Укрывшись в тени павильона, мы наблюдали, как проходит очередной день, не задевая безразличных к нему колоссов.
С наступлением полудня жара усилилась. Палящие лучи нащупывали в навесе тончайшие щели, словно настойчивые пальцы, и всюду, где им удавалось проникнуть, песок раскалялся настолько, что к нему невозможно было прикоснуться. Пирамиды и Сфинкс излучали белый жар, словно мерцающий под ясным голубым небом мираж.
Цезарь, откинувшись назад, смотрел на них и отпивал маленькими глотками вино, а один из его людей обмахивал повелителя маленьким веером военного образца. Правда, толку от такого опахала было маловато — перегретый воздух оставался почти неподвижным.

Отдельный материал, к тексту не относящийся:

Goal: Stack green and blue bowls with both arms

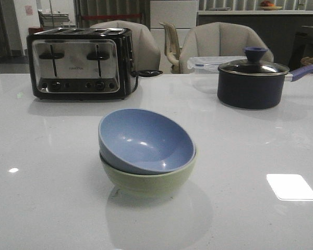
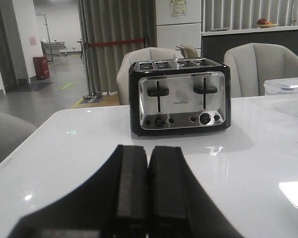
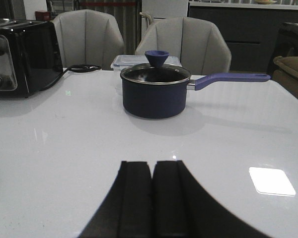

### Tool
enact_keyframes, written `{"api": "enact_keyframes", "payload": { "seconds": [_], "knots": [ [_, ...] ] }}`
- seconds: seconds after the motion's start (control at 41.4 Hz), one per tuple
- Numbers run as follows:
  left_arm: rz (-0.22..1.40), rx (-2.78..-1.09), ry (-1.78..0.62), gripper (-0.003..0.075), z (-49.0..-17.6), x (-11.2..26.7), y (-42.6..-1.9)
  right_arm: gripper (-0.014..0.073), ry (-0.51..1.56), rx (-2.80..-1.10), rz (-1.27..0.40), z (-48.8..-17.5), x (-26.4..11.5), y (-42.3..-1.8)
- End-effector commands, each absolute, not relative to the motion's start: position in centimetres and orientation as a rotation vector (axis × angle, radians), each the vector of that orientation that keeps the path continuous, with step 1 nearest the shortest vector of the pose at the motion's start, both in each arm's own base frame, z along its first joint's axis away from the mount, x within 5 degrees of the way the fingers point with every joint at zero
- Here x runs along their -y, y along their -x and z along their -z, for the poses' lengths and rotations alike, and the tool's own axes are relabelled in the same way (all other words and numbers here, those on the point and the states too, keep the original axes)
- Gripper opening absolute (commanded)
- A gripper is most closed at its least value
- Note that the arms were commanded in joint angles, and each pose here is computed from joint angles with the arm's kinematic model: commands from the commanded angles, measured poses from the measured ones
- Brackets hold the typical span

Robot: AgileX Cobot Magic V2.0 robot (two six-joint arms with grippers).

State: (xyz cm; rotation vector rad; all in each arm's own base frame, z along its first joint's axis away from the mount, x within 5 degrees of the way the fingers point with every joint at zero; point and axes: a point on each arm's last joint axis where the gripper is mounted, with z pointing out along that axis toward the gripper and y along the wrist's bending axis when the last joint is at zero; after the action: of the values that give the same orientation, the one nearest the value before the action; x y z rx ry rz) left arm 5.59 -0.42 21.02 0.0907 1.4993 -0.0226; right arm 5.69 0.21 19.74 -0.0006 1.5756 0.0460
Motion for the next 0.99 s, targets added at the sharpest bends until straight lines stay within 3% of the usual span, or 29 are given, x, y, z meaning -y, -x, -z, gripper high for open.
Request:
{"api": "enact_keyframes", "payload": {
  "seconds": [0.0, 0.966],
  "knots": [
    [0.031, -1.402, -0.069, 0.0099, -21.71, 0.34, -5.39, 0.0040, -0.028, -1.435, -0.047, -21.08, -0.04, -5.44],
    [0.031, -1.402, -0.069, 0.0099, -21.71, 0.34, -5.39, 0.0040, -0.020, -1.421, -0.041, -21.21, -0.05, -5.42]
  ]
}}
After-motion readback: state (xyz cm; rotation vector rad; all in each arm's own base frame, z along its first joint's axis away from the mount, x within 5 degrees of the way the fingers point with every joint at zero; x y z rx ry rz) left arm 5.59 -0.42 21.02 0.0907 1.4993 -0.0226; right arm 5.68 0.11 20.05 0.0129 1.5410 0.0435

— Лучше возьми одно из моих, — предложила я, указывая на слуг, размеренно веявших широкими опахалами из страусовых перьев.
— Ни за что, — заявил он. — Это какое-то варварское извращение. Кто, скажи на милость, пользуется подобными опахалами?

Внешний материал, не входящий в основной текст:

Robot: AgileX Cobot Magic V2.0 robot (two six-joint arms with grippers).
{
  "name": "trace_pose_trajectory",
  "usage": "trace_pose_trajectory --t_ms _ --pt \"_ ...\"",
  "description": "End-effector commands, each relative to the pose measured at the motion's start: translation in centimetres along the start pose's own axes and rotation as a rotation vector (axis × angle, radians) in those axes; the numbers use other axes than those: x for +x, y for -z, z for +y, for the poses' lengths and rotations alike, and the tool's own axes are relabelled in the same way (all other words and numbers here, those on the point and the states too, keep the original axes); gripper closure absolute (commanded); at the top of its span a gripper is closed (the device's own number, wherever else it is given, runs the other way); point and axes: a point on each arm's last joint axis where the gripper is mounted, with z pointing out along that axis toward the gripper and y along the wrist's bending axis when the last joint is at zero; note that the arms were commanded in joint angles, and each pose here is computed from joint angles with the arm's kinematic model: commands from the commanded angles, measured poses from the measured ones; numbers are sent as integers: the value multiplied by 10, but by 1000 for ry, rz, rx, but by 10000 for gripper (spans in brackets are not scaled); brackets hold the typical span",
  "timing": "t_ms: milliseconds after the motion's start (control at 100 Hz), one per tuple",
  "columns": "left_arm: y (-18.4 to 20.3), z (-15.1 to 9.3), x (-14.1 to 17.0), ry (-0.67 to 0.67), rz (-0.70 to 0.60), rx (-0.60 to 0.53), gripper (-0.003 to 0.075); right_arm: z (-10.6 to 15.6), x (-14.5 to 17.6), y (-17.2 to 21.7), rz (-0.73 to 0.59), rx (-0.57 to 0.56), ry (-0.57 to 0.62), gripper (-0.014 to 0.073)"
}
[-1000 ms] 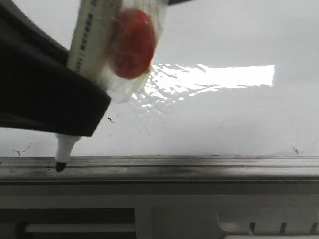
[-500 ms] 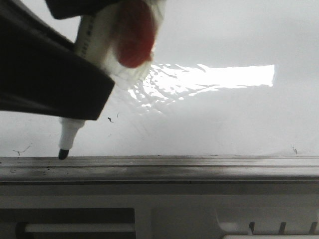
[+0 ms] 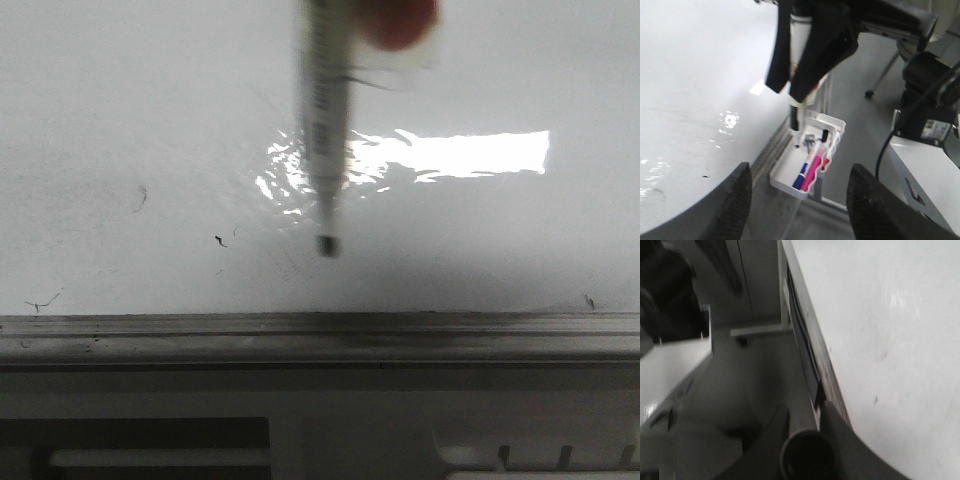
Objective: Write number 9 on whiteboard
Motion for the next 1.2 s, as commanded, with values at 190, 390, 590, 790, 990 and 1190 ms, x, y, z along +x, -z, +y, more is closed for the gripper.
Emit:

— Люди, которым жарко, — сказала я. — Готова спорить: когда мы продвинемся еще дальше по Нилу, к сердцу Африки, ты сам об этом попросишь.
— Ты знаешь, я люблю биться об заклад, — сказал Цезарь. Я игрок по натуре, так что принимаю твой вызов.
— И что я получу, если выиграю?
— Я женюсь на тебе по египетскому обряду, — ответил он после недолгого размышления. — Ты будешь считаться моей законной женой повсюду, кроме Рима, потому что…
— Да, я знаю. Потому что римский закон не признает браков с иностранцами.
Правда, законы пишут люди, а из всех людских деяний неизменны только пирамиды.
Наконец жара стала спадать. По мере ее ослабления менялись и цвета: белый известняк сначала приобрел медовый оттенок, а потом, словно впитав уходящий солнечный свет, окрасился золотистым янтарем — столь нежно, что цвет золота рядом с ним показался бы безвкусно кричащим. Небо, на фоне которого вырисовывались пирамиды, сделалось фиолетово-голубым, и на нем протянулись длинные пальцы пурпурных облаков, приветствующих заходящее солнце. Я знала, что еще некоторое время солнце будет подсвечивать пирамиды сзади.
Поднявшийся ветерок донес запах нагретого, а теперь отдающего тепло камня. Темнело, и нам пора было возвращаться на ладью.
— Идем, — сказала я, поднимаясь на ноги.
— Нет, я хочу остаться, — возразил Цезарь. — Мы ведь все равно не отплывем на ночь глядя. Луна почти полная. К чему торопиться?
«К тому, — подумала я, — что пустыня ночью меняется».
— Ты не боишься? — тихонько спросил он.
— Нет, — пришлось сказать мне.
Впрочем, это действительно не был настоящий страх. Мне просто становилось не по себе при мысли о том, чтобы остаться на ночь рядом с исполинскими гробницами. По традиции после заката египтяне всегда покидали этот берег Нила, оставляя его мертвым.
Слуги превратили наш павильон в настоящий шатер, где мы легли на подушки, и нам подали закуски и освежающие напитки. Потом Цезарь приказал свите удалиться, и мы остались вдвоем.
— Используем редкостную возможность, — сказал он. — Ведь нас все время окружают люди. К этому привыкаешь, но настоящее уединение — это особое ощущение.
Настоящее уединение? Цезарь в моем полном распоряжении? Сколько людей заплатили бы золотом за возможность поменяться со мной местами. Они подавали бы ему прошения, предлагали бы взятки… а кто-то наверняка явился бы с ядом или кинжалом. Значит, он всецело доверял мне.
Я же хотела лишь одного — чтобы часы тянулись как можно медленнее.
Сумерки в пустыне длятся недолго и почти мгновенно сменяются ночной тьмой. Пирамиды и Сфинкс словно за миг отдали весь свет, накопленный за долгий день, и превратились в темные силуэты, почти неразличимые на фоне небосклона.